A iniciativa busca reduzir a concentração chinesa nesse segmento, hoje central para diversas cadeias industriais globais. O objetivo principal é diminuir o poder da China nessa área do consumo.
A proposta foi detalhada pelo vice-presidente JD Vance, que defendeu a formação de um arranjo comercial entre países aliados e parceiros. A ideia, segundo ele, é garantir maior autonomia industrial aos Estados Unidos e, simultaneamente, estimular a produção dentro do grupo participante.
Quem já aderiu ao acordo?
EUA, União Europeia, México e Japão já fazem parte do acordo que pode incluir preços mínimos e subsídios para compensar diferenças de valores nesses minerais críticos. As informações são da CNN.

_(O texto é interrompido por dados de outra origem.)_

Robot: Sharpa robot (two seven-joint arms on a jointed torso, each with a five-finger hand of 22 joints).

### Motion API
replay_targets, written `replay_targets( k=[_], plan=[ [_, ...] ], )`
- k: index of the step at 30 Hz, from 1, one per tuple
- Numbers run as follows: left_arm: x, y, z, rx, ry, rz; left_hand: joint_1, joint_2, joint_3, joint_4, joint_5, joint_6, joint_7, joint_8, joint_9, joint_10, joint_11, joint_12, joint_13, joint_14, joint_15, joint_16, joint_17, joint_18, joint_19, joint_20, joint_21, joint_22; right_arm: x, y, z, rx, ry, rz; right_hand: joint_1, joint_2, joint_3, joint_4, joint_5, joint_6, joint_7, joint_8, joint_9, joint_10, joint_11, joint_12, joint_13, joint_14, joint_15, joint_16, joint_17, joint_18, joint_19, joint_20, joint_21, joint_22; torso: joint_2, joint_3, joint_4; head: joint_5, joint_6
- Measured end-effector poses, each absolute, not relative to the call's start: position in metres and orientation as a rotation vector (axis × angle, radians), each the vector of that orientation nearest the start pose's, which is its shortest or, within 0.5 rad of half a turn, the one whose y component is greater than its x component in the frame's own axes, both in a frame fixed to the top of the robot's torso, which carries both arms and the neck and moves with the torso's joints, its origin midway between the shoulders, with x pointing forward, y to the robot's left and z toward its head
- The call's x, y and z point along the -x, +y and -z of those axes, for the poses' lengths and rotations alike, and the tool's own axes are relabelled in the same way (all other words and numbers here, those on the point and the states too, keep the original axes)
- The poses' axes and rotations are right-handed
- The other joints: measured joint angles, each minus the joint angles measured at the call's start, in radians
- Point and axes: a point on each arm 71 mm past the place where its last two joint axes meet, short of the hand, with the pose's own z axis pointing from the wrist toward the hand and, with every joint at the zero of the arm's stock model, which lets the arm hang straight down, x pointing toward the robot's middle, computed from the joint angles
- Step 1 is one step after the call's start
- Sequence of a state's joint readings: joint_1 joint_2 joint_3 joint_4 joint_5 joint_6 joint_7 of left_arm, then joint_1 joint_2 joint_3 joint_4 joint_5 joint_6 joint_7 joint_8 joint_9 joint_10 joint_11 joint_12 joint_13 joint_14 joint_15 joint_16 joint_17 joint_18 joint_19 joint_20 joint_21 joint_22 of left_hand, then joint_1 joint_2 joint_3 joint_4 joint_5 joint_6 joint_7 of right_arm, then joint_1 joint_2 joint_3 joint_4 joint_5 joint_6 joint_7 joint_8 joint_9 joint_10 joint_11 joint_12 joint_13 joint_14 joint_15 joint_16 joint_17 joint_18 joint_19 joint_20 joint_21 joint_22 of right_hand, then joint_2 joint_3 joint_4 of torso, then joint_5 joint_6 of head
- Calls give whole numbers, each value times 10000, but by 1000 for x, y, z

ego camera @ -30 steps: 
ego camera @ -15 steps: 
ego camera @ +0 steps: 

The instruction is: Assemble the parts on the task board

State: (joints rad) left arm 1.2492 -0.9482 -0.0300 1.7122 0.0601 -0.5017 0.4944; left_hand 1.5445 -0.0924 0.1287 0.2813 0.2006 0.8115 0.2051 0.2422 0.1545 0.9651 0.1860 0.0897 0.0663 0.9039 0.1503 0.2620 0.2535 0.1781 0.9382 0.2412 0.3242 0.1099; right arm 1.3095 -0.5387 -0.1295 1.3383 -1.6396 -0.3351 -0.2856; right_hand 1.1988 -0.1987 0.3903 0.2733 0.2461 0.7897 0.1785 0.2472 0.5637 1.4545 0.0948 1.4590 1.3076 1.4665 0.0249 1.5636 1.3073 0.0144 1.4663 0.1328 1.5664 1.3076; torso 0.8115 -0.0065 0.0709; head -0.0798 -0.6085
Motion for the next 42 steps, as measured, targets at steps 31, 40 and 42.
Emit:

Além desses, o Brasil e outros 54 países que participaram das reuniões da última quarta-feira também receberam convite para integrar a iniciativa.
No entanto, os representantes brasileiros não afirmaram se devem ou não participar do acordo.
Qual é a proposta de Trump?
Conforme mostrado pelo O Brasilianista, o plano apresentado inclui mecanismos econômicos como a definição de parâmetros mínimos de preço para esses minerais.
Segundo Vance, esses valores seriam sustentados por tarifas flexíveis, com o objetivo de evitar distorções no mercado e conter a entrada de produtos a preços muito baixos, prática que, na avaliação do governo, compromete a competitividade da indústria nacional.
Ele ainda destacou que os Estados Unidos teriam condições de levar adiante um acordo desse tipo de forma independente, mas ressaltou que a participação de outros países amplia a solidez e a eficácia da iniciativa.